Many of these features and advantages are apparent from the
description below with reference to the following drawings.
BRIEF DESCRIPTION OF THE DRAWINGS
[0014] The disclosed invention will be described with reference to
the accompanying drawings, which show important sample embodiments
of the invention and which are incorporated in the specification
hereof by reference, wherein:
[0015] FIG. 1 is an overview of a video surveillance system;
[0016] FIG. 2 is a block diagram illustrating the operation of a
video surveillance system;
[0017] FIG. 3 is a block diagram illustrating exemplary logic for
implementing an event detection algorithm for use in a video
surveillance system, in accordance with embodiments of the present
invention;
[0018] FIG. 4 is a flow chart illustrating exemplary steps of the
event detection method of the present invention;
[0019] FIG. 5 illustrates a sample digital image divided into
blocks for processing, in accordance with embodiments of the
present invention;
[0020] FIG. 6 illustrates the transformation of sensor values into
transform coefficients, in accordance with embodiments of the
present invention;
[0021] FIGS. 7A and 7B are flow charts illustrating exemplary steps
for detecting events using blocks of a digital image, in accordance
with embodiments of the present invention;
[0022] FIGS. 8A-8D are views of a scene showing the detection of
events in the scene using blocks of digital images of the
scene;
[0023] FIG. 9 illustrates a sample digital image divided into
blocks of a hot zone for processing, in accordance with embodiments
of the present invention;
[0024] FIGS. 10A and 10B are flow charts illustrating exemplary
steps for detecting events using blocks in a hot zone of a digital
image, in accordance with embodiments of the present invention;
[0025] FIG. 11 is a flow chart illustrating exemplary steps for
detecting events using weighted blocks of a digital image, in
accordance with embodiments of the present invention;
[0026] FIG. 12 is a block diagram illustrating exemplary logic for
adapting the reference image for use by the event detection
algorithm of the present invention; and
[0027] FIG. 13 is a flow chart illustrating exemplary steps for
adapting the reference image, in accordance with embodiments of the
present invention.
DETAILED DESCRIPTION OF EXEMPLARY EMBODIMENTS
[0028] The numerous innovative teachings of the present application
will be described with particular reference to exemplary
embodiments. However, it should be understood that these
embodiments provide only a few examples of the many advantageous
uses of the innovative teachings herein. In general, statements
made in the specification do not necessarily delimit any of the
various claimed inventions. Moreover, some statements may apply to
some inventive features, but not to others.

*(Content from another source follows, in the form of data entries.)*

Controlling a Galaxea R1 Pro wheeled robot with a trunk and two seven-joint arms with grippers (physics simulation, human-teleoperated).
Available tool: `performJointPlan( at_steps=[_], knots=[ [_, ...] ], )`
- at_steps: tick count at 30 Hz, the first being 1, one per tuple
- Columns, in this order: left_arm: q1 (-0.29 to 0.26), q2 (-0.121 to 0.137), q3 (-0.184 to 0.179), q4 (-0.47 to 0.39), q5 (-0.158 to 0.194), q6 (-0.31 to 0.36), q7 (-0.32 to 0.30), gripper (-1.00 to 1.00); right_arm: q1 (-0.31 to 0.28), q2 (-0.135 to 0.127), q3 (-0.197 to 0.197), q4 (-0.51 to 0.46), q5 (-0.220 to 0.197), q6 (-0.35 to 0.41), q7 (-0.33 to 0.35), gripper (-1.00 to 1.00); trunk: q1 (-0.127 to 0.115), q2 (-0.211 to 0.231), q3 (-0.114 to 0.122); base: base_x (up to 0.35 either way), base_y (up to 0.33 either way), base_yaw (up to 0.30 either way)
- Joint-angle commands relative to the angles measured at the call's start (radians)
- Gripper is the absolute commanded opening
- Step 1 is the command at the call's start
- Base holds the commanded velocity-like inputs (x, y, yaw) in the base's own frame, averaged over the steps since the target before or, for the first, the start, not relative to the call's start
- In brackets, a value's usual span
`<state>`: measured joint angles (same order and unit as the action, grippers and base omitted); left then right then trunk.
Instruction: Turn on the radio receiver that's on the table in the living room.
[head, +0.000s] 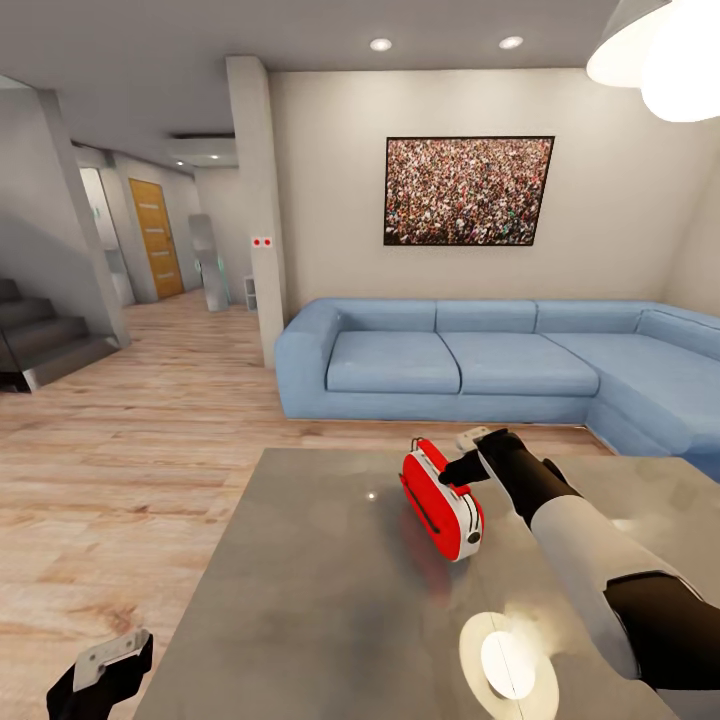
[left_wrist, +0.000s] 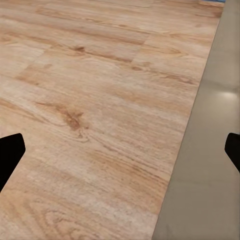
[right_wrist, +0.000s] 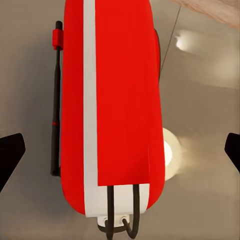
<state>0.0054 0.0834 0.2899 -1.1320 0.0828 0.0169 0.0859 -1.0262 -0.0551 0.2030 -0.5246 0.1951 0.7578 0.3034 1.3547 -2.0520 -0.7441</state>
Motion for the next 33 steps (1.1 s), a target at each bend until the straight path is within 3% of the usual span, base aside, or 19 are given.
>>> performJointPlan(
  at_steps=[1,23,33],
  knots=[
    [0.000,0.000,0.000,0.000,0.000,0.000,0.000,1.00,0.000,0.000,0.000,0.000,0.000,0.000,0.000,1.00,0.000,0.000,0.000,0.000,0.000,0.000],
    [0.000,-0.001,0.000,0.001,0.000,0.000,0.000,1.00,0.000,0.000,0.001,0.000,0.003,0.000,-0.001,1.00,0.000,0.000,0.000,0.000,0.000,0.000],
    [0.000,-0.001,0.000,0.001,0.000,-0.001,0.000,1.00,0.000,0.000,0.001,0.000,0.003,0.000,-0.001,1.00,0.034,-0.063,-0.028,0.000,0.000,0.000]
  ],
)
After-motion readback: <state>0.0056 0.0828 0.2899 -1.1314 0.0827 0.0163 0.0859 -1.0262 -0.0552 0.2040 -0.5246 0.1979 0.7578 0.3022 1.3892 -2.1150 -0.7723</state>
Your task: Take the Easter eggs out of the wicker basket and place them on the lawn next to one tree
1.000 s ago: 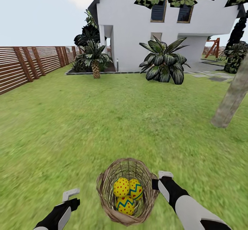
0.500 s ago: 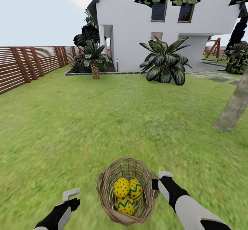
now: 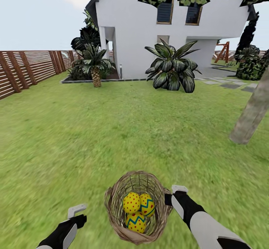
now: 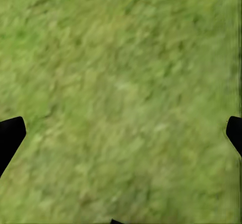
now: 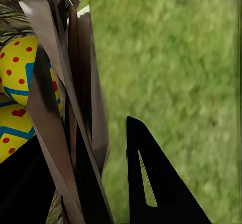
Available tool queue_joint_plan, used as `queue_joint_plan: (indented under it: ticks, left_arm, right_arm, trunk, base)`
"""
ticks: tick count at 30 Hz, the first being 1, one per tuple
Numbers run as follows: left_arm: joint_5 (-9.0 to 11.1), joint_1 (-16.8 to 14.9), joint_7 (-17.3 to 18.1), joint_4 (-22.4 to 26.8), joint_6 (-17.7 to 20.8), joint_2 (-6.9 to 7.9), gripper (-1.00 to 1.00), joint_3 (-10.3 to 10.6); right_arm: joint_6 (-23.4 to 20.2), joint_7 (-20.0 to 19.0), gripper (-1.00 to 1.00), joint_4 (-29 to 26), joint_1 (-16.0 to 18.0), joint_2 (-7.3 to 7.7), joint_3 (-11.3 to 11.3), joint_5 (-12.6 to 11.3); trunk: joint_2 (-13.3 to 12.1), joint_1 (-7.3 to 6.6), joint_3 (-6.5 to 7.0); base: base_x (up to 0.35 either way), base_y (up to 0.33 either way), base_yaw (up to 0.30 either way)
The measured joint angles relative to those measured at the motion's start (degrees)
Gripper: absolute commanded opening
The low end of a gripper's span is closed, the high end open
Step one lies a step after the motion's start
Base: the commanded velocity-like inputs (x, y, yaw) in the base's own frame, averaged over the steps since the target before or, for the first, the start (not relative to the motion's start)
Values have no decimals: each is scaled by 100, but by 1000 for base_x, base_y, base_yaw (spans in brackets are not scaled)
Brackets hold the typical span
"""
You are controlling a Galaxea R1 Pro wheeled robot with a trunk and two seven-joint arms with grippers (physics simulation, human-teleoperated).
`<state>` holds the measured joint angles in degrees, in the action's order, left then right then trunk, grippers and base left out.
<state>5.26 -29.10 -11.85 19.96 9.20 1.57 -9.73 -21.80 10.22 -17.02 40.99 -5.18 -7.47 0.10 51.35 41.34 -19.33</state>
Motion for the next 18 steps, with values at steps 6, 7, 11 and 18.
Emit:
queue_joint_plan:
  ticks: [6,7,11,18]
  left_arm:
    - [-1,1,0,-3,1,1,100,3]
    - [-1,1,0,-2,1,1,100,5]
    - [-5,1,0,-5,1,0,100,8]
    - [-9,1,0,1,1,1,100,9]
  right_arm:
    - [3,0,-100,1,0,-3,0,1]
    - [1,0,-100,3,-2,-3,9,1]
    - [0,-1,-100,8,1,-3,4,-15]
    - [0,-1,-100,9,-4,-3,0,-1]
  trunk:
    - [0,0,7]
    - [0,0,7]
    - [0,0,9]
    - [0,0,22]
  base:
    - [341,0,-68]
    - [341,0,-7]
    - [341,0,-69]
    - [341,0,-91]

[0029] A video surveillance system 10 of the type that can be used
in embodiments of the present invention is illustrated in FIG. 1.
The video surveillance system 10 uses a video camera 200 or other
type of imaging sensor device to monitor the activity of targets in
a scene 205 For example, by way of illustration, and not
limitation, the imaging sensor device can be a CCTV camera,
long-wave infrared sensor or omnidirectional video. The scene 205
that the video surveillance system 10 monitors depends on a
field-of-view 210 of the video camera 200, which is determined, in
part, by the type of lens that the video camera 200 employs. For
example, the lens can be a wide angle lens, capturing up to a 180
degree field-of-view, or a regular lens, capturing up to a 120
degree field-of-view. The field-of-view 210 of the video camera 200
can also depend on the application of the video surveillance system
10. Such applications can include, for example, tracking moving
objects indoor or outdoor, analyzing cloud motion, monitoring crop
growth, analyzing traffic flow or robotic applications.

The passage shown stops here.